Intervention components were categorised into three main groups, i.e. motivational/volitional component, physical environmental changes and policy changes [24, 29]. Multi-component interventions were defined differently across reviews. Shrestha et al. [29] defined multi-component intervention as those including all three component categories, whilst Chu et al. [24] defined multi-component as a combination of motivational/volitional strategies and environmental changes. Details of common strategies under each component are presented in Table 2. Motivational/volitional strategies were available across all type of settings, while the other components were limited to specific settings, i.e. policy changes were employed mostly in the office setting, whilst environmental changes were observed in both office and classroom/ school as well as home settings.

Table 2 Intervention settings and components of SB interventions

Intervention delivery and components in children and adolescent

Interventions promoting healthy lifestyles in children overwhelmingly employed motivational/volitional strategies; they also targeted other risk behaviours such as physical activity and diet [17, 27] and were delivered in multiple-settings, i.e. schools in combination with home and/or community. The included reviews of SB interventions in children and adolescents highlighted the involvement of parents, educators and the importance of trainings for parents [26, 27, 31]. Environmental changes component such as sit-stand desks in class were discussed only in one review (see Table 2).

Intervention delivery and components in adults

Reviews of occupational sitting (3 out of 11 reviews) were workplace interventions that had targeting workers in office-based occupations [24, 28, 29]. A 2016 review reported that motivational/volitional strategies were the most common components with 15 primary trials employing these strategies, compared to only five trials encompassing physical environment changes [24]. In contrast, a 2014 review [28] reported 20 trials in office settings as employing workplace environmental changes, i.e. sit-stand-desk or adjustable standing desk, active work stations, etc. The most recent Cochrane review of workplace interventions in 2018 [29] identified the most popular strategies as physical changes in the workplace (n = 10) followed by motivational/volitional strategies (n = 2).
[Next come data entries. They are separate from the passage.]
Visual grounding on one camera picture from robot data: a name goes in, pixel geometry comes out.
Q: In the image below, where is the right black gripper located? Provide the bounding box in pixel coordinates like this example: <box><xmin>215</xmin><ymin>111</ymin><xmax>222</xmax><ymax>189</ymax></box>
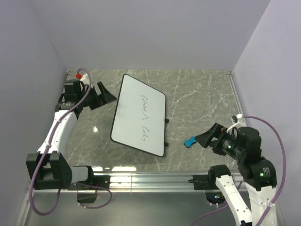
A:
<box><xmin>194</xmin><ymin>121</ymin><xmax>244</xmax><ymax>159</ymax></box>

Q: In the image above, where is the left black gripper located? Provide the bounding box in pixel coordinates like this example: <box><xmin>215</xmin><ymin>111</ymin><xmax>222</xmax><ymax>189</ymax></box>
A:
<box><xmin>78</xmin><ymin>81</ymin><xmax>117</xmax><ymax>110</ymax></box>

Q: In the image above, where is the blue whiteboard eraser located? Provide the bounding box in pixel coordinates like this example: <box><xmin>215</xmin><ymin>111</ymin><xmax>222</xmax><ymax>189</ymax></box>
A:
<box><xmin>184</xmin><ymin>136</ymin><xmax>197</xmax><ymax>148</ymax></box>

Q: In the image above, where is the white whiteboard black frame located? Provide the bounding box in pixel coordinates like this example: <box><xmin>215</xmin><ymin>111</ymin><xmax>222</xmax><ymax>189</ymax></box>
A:
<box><xmin>110</xmin><ymin>74</ymin><xmax>166</xmax><ymax>157</ymax></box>

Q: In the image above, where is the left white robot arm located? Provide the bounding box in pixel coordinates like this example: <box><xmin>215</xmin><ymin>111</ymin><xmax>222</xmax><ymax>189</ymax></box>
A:
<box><xmin>26</xmin><ymin>79</ymin><xmax>117</xmax><ymax>190</ymax></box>

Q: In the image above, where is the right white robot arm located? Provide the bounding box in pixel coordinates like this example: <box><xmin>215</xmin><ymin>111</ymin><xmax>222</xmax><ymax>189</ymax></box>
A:
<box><xmin>195</xmin><ymin>123</ymin><xmax>277</xmax><ymax>226</ymax></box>

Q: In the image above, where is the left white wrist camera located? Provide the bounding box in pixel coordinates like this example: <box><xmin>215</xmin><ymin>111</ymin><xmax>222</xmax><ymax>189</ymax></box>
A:
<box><xmin>76</xmin><ymin>73</ymin><xmax>92</xmax><ymax>86</ymax></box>

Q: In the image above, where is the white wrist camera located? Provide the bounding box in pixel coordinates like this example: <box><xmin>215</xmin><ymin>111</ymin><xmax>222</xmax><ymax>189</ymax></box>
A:
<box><xmin>76</xmin><ymin>73</ymin><xmax>92</xmax><ymax>86</ymax></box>
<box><xmin>227</xmin><ymin>114</ymin><xmax>247</xmax><ymax>134</ymax></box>

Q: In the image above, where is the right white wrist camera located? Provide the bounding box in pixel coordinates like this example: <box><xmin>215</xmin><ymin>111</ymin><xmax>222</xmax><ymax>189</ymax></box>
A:
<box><xmin>227</xmin><ymin>114</ymin><xmax>247</xmax><ymax>134</ymax></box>

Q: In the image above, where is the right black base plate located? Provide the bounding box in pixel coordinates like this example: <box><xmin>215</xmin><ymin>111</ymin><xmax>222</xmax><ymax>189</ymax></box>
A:
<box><xmin>188</xmin><ymin>174</ymin><xmax>217</xmax><ymax>190</ymax></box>

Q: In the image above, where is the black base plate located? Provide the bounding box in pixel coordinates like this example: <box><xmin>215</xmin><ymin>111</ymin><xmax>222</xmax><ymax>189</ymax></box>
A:
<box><xmin>188</xmin><ymin>174</ymin><xmax>217</xmax><ymax>190</ymax></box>
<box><xmin>68</xmin><ymin>175</ymin><xmax>111</xmax><ymax>191</ymax></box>

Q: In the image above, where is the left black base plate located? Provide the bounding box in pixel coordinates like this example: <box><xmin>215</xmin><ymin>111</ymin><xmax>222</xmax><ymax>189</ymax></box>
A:
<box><xmin>68</xmin><ymin>175</ymin><xmax>111</xmax><ymax>191</ymax></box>

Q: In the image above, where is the aluminium mounting rail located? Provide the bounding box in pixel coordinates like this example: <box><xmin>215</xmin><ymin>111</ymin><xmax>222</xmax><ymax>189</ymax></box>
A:
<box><xmin>28</xmin><ymin>171</ymin><xmax>259</xmax><ymax>194</ymax></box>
Eight reviews (out of 11 reviews in adults) investigated SB intervention effectiveness in adults across all settings, including both workplace and non-occupational settings (i.e. home, community, primary care, clinics) [25, 30, 33, 34, 36,37,38,39]. Of these, two reviews [25, 30] investigated the effectiveness of technologies to reduce SB such as computer prompts, reminder emails or messages, wearable tracking devices, mobile phone etc. were considered as motivational/volitional components.

Intervention outcomes

All included reviews highlighted that outcome measurement in the trials was often based on self-reported sitting time and sedentary screen time. Trials that used objective measurement predominately investigated interventions within office settings. The difference in intervention effectiveness between objective measurement and self-report remains inconclusive. Greater effect sizes following objective measurement were reported in one review of occupational sitting [24] and general sedentary time [34]. However, another had a more substantial effect based on self-report [30, 37], whilst another [25] reported a non-significant difference between the two types of measurements.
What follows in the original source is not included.